Runnner

waveform*

Monday, March 13
Doors: 7pm : Show: 8pm
$15 / Day Of : $18

For the last five years, Los Angeles-based musician Noah Weinman has been Runnner, and for much of those five years, Runnner has been working. Working on his 2021 collection album, Always Repeating; working as a producer on the Skullcrusher records; and, of course, working towards his debut full-length, Like Dying Stars, We’re Reaching Out. From LA to Ohio and the Northeast and back, he’s been deep in the craft of sound. This is music made at home, using anything and everything: cell phones and handheld tape recorders, the hum of an a/c unit, voicemails from friends. Rubbing cardboard together, stretching acoustic sounds out to near liquid, or stacking delay pedals at random to scramble the smoothness of a song can make something known into something unknown — something ordinary into something cosmic. These are songs where the edges have been left deliberately rough because perfection invites predictability, and imperfection imbalances, and those imbalances ask the listener to listen again, and again. And in that listening, the sound can become earnest, can ask a question, can hold a conversation.

“I was sifting through my demos trying to decide what songs would go on the album, and I sort of started to notice this theme about the limits of language,” explains Weinman. “You’re trying to articulate something to someone, and it either doesn’t come out right or you end up not saying anything at all.
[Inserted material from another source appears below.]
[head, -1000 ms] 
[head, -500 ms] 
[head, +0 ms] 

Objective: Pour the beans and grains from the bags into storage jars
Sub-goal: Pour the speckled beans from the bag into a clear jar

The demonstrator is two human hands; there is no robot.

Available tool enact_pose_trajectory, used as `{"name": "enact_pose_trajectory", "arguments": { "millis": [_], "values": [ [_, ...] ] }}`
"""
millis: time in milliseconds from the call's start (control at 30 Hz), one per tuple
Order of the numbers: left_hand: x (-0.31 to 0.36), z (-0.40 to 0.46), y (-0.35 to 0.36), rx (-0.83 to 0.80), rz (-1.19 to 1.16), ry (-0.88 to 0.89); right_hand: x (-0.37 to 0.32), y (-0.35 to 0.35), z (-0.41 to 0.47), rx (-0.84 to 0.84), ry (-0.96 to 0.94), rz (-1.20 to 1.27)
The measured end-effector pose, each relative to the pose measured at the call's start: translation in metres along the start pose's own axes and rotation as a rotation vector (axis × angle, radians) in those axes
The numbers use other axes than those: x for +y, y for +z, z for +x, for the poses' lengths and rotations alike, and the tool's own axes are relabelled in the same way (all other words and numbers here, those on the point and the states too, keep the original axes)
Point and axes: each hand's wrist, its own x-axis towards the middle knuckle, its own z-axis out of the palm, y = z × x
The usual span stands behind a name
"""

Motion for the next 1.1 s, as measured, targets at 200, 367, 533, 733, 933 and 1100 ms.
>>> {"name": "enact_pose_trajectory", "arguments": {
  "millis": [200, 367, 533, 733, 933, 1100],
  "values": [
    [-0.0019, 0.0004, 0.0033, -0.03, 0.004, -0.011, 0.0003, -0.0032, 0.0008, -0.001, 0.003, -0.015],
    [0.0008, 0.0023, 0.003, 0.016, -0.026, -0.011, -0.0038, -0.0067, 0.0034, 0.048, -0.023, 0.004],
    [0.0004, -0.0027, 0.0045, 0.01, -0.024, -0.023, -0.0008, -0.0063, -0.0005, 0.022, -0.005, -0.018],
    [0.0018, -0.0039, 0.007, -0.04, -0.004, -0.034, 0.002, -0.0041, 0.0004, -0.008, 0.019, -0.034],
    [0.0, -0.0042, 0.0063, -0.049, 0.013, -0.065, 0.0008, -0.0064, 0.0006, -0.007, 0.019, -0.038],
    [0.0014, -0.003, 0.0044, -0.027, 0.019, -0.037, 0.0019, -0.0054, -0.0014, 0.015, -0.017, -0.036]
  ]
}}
It’s a pattern I see in my life, just having a hard time expressing myself to the people I’m close with.” So it’s no surprise that from a young age, Noah was drawn to other modes of expression: first studying trumpet and jazz, then falling into guitars, banjo, pianos and synths, and along with them discovering a love for stitching together songs and recordings. “It wasn’t until I got out of the studio environment and started recording at home that it became something I really love doing,” he says.

Like Dying Stars, We’re Reaching Out is the result of years of writing, recording, and tinkering in Weinman’s home, a lovingly crafted patchwork of organic instrumentation and otherworldly digital manipulation. The unexpected sounds and lush production elevate Weinman’s already impressive skill for melody and warm vocals, always pivoting between sparse intimacy and sweeping grandeur at the right moments. “I think I just want to try to make sounds that are a little original, that you couldn’t easily identify,” he explains. “But I get there by keeping my options pretty limited. I only have one input, so I don’t record things in stereo; I only have about three microphones and a few instruments, and I try not to use MIDI. I keep the ingredient list short, but that pushes me to be more creative in the genesis of certain sounds.”
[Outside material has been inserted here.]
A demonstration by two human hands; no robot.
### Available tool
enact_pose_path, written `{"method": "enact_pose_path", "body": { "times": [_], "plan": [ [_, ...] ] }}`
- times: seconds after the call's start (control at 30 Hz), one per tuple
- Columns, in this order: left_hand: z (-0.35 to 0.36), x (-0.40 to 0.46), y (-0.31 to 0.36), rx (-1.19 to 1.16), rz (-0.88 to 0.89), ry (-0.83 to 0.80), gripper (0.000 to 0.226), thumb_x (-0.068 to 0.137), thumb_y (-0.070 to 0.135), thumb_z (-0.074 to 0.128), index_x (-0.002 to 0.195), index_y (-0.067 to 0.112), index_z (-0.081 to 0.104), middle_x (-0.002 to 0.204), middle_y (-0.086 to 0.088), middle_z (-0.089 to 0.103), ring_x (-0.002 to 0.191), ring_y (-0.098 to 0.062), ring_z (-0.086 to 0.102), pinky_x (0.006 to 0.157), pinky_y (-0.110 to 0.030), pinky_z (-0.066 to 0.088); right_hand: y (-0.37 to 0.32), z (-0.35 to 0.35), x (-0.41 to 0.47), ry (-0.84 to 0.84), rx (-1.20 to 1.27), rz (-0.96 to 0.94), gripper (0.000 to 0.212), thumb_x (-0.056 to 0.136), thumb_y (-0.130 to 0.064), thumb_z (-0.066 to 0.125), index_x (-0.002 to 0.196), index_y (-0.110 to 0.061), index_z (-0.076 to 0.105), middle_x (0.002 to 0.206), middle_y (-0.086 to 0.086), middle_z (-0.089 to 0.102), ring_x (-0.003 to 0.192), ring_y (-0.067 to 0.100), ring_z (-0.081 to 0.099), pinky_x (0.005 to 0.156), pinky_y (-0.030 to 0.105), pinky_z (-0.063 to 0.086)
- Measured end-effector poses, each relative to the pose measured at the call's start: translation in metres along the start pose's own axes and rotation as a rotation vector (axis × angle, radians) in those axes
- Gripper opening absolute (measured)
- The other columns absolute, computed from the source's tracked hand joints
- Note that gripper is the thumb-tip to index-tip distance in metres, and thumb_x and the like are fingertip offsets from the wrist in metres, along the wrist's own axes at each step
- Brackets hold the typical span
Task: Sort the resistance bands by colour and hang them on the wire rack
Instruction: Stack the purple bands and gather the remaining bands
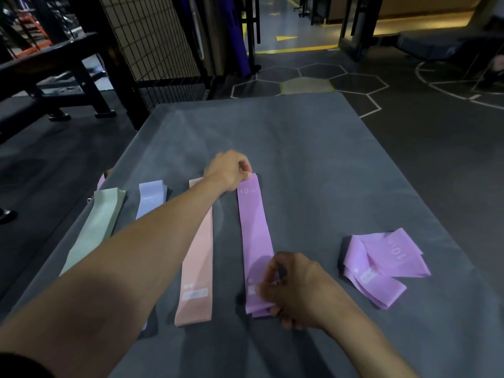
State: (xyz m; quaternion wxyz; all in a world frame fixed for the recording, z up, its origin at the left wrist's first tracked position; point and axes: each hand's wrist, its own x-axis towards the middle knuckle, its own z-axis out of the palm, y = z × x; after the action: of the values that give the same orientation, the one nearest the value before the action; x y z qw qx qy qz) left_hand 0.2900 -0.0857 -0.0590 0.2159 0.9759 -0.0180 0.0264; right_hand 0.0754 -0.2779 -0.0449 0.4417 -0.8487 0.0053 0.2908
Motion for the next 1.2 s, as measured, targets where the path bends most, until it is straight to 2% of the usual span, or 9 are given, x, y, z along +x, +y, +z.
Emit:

This musical approach is reflected in Runnner’s lyrics as well, where the familiar is made unfamiliar, and then familiar again. With humor and heart, Weinman sifts through isolation and anxiety in the everyday: ruining the rice, buying shampoo, the way boredom and loneliness are tangled up together. And from these fragments, he makes something new, but also something already known and felt at once. “A lot of the songs have this narrative arc of rising tension that just leads to me not saying or doing anything,” he says.